The attractiveness of densely-packed diplomacy
“I’m optimistic,” says Guy Mettan, the director of the Swiss Press Club. He believes there are three main reasons why Geneva has managed to resist the eagerness of cities like Budapest, Abu Dhabi, Nairobi and Songdo in South Korea to knock it off its pedestal. “Firstly, Geneva has expanded and encouraged the hosting of diplomatic missions for the last 15 years. This is a key point because an embassy is expensive to set up, and countries choose the best location with the highest density of diplomatic activity to which to send their representatives. The figures bear this out: over the last decade, Geneva has welcomed 20 new permanent missions at the United Nations Office in Geneva (UNOG) and other international organisations. According to the Presidential Department of the Republic and State of Geneva, the city now accommodates 175 missions. In 2013, a study on international Geneva found that in the previous five years there had been 21 partial moves away compared with 18 new arrivals. The balance therefore appears to have been maintained.
A doubly neutral city
The canton’s second advantage, Guy Mettan quips, is that Geneva is not Berne. “Because it isn’t the capital, it doesn’t represent a nation. Furthermore, it is located within a neutral country, is not part of any transnational organisation and cannot therefore be suspected of harbouring a political agenda in favour of NATO or the European Union. As a result, UN Member States aren’t gathering there in order to do Switzerland a favour but, rather, to defend their regional interests,” Mettan adds. Thus, while tensions remain high in Ukraine and the fighting bloody in the Middle East, Geneva’s double neutrality affords the canton a privileged position.

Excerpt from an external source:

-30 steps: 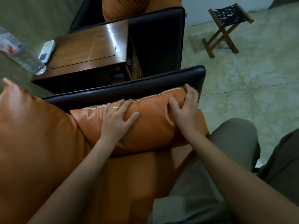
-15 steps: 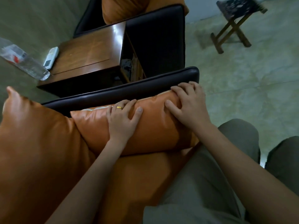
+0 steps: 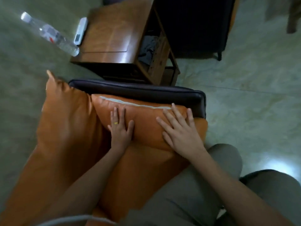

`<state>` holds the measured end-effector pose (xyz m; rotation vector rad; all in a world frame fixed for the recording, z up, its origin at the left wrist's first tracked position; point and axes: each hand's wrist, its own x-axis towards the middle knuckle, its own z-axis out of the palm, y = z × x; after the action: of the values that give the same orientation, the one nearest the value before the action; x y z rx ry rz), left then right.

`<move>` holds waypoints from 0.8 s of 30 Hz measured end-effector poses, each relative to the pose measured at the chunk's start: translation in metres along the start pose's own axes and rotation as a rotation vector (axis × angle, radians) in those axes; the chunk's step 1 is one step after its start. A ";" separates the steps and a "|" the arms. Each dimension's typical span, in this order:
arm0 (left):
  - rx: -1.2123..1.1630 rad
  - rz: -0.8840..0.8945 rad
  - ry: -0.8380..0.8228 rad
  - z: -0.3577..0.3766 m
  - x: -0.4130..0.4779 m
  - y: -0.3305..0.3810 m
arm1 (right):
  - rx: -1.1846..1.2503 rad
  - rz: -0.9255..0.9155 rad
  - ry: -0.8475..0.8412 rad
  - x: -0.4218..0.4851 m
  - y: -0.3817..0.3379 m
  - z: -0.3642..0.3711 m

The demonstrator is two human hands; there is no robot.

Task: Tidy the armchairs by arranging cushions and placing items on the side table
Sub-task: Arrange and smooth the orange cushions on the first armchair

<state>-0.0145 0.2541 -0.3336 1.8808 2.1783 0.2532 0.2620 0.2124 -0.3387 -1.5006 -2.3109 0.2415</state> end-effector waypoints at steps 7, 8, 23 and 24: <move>0.096 -0.441 -0.315 -0.058 -0.122 0.011 | -0.041 0.066 -0.486 -0.023 -0.008 -0.091; 0.071 -0.425 -0.306 -0.068 -0.144 0.022 | -0.055 0.030 -0.513 -0.025 -0.014 -0.102; -0.342 -0.887 -0.138 -0.080 -0.353 0.154 | -0.027 -0.445 -0.748 -0.065 -0.048 -0.178; -0.349 -0.902 -0.125 -0.072 -0.365 0.165 | -0.020 -0.451 -0.763 -0.075 -0.044 -0.180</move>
<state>0.1685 -0.0789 -0.1892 0.6111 2.4357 0.2884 0.3242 0.1154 -0.1750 -0.9294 -3.1619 0.7687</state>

By international comparison, the report by the Foundation for Geneva concludes, the canton is the world’s premiere centre of governance, ahead of even New York in terms of the number of international conferences and meetings held there annually, at around 2,700. “It would take a huge effort on Switzerland’s part to attain this level of universal dip lomacy if it had to travel to Vienna or Oslo to play this role,” says National Councillor Carlo Sommaruga (GE/PS).
Renovation finance crisis
In April, as Geneva was rocked by a crisis centring on mismanagement by the Foundation for Buildings for International Organisations (FIPOI), the body responsible for steering the renovation of UN buildings, Sommaruga said in the French Swiss press that he had noted “an erosion of support for international Geneva” in Berne. Nevertheless, any annoyance on the part of elected representatives was not borne out when it came to approving loans for work on international Geneva, he said. In June, the Genevan parliament, for its part, approved loans for renovation (see box). At the same time, it also decided to shut down another foundation, the FCIG, which looked after non-governmental organisations, a move that enabled Geneva to get its hands on assets estimated at CHF 28 million. Whereas Guy Mettan views the event as somewhat anecdotal, Carlo Sommaruga considers it a sign that the canton and the Swiss Confederation aren’t interested in NGOs. “We must maintain and develop ideal conditions so that civil society and NGOs can play their part, which is crucial for the smooth running of UN organisations and global governance,” he says.
Now that the case surrounding the FIPOI has been closed, the canton appears ready to pursue its role as “the toolbox of the global world”, as Guy Mettan calls it. Ivan Pictet, a Genevan banker and the president of the Foundation for Geneva, also seems unconcerned. “Even in this age of ultrafast electronic communication, leaders still feel the need to meet in person and exchange opinions directly,” he says.
Pictet sees two trends on the horizon: “international cooperation with less rigid forms than those set up in the aftermath of the Second World War” and the growth of public-private partnerships like the Global Fund, a Geneva-based financial institution set up in 2002 to accelerate the eradication of the AIDS, tuberculosis and malaria epidemics.